Task details: What is the number of lines in the data that contain "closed"? Nothing besides that number, please.

Material for the task:
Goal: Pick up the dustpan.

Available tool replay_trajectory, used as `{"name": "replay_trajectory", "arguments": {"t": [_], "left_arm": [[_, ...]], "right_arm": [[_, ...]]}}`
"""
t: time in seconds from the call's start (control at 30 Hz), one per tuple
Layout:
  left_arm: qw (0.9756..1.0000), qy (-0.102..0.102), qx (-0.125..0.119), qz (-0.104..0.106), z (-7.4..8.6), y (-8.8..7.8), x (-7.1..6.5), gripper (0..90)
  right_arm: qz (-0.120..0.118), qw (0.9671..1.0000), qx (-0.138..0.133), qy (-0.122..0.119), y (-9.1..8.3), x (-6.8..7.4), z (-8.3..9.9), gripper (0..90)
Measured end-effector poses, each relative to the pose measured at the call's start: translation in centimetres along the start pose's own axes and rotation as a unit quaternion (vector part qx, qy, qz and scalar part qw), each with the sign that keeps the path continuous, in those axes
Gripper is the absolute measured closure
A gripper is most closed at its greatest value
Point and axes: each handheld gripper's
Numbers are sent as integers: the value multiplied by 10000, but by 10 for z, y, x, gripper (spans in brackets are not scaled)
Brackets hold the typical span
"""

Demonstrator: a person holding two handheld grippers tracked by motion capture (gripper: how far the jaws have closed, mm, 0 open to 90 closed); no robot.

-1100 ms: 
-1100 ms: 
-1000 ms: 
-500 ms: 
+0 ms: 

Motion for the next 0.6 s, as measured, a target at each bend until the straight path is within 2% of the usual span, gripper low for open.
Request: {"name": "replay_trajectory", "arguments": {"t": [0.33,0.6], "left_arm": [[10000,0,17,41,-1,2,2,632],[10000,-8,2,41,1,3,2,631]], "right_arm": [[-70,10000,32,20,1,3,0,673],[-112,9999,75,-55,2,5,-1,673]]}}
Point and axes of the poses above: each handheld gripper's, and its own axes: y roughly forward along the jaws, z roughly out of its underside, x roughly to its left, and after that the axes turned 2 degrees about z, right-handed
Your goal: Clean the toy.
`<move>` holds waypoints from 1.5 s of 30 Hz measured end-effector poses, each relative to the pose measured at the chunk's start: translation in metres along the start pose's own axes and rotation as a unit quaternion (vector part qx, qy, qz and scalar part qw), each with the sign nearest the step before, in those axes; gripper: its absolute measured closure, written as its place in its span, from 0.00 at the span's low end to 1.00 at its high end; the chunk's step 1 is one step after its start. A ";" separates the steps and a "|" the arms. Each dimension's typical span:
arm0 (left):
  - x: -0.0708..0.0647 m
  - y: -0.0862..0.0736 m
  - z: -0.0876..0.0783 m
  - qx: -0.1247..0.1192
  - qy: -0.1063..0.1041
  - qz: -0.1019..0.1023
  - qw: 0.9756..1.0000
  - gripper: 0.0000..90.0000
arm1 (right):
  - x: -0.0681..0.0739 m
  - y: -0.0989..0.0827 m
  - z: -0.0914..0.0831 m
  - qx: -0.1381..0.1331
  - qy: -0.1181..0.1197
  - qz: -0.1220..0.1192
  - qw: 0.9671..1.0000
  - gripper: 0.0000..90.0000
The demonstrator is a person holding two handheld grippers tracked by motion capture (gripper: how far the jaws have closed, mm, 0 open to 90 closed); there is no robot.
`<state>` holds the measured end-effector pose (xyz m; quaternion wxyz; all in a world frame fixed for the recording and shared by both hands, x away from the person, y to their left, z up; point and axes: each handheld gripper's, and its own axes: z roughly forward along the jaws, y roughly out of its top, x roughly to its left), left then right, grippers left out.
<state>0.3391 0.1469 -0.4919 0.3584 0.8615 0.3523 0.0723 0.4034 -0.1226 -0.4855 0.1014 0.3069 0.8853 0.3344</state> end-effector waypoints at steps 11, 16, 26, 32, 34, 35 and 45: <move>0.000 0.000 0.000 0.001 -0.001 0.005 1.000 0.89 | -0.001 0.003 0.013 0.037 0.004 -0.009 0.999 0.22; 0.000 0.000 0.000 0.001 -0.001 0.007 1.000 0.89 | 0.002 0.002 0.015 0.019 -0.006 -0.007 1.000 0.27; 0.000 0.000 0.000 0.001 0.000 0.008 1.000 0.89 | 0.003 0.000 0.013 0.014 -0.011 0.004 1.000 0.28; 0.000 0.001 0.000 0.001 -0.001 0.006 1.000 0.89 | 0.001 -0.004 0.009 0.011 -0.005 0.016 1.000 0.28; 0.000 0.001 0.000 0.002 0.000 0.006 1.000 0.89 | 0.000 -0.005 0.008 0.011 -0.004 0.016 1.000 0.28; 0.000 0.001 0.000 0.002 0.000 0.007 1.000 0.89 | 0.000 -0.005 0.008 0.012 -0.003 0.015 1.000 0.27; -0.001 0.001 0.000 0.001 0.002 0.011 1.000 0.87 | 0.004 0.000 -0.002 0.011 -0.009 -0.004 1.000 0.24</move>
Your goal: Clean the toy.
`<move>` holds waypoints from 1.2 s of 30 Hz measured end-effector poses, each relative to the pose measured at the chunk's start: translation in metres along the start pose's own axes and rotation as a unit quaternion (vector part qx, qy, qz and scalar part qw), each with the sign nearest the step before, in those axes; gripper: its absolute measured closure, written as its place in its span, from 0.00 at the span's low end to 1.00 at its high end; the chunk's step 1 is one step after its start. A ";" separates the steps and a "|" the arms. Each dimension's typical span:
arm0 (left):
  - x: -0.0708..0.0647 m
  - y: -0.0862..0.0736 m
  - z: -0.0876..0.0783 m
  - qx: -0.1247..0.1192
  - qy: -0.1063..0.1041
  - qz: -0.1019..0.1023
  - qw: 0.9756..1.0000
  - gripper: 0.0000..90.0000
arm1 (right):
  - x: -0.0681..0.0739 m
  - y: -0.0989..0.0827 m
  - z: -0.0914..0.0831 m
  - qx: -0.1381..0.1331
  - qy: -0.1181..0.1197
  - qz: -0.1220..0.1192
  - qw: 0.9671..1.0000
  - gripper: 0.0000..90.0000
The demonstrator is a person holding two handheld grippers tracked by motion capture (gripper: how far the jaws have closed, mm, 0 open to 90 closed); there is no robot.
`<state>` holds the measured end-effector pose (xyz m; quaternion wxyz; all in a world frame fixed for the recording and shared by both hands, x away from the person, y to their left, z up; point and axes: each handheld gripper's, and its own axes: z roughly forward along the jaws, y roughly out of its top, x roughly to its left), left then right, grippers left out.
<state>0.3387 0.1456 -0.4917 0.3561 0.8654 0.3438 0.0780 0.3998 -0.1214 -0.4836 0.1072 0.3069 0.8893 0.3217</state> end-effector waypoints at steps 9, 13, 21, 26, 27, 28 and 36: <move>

Reply to the task: 4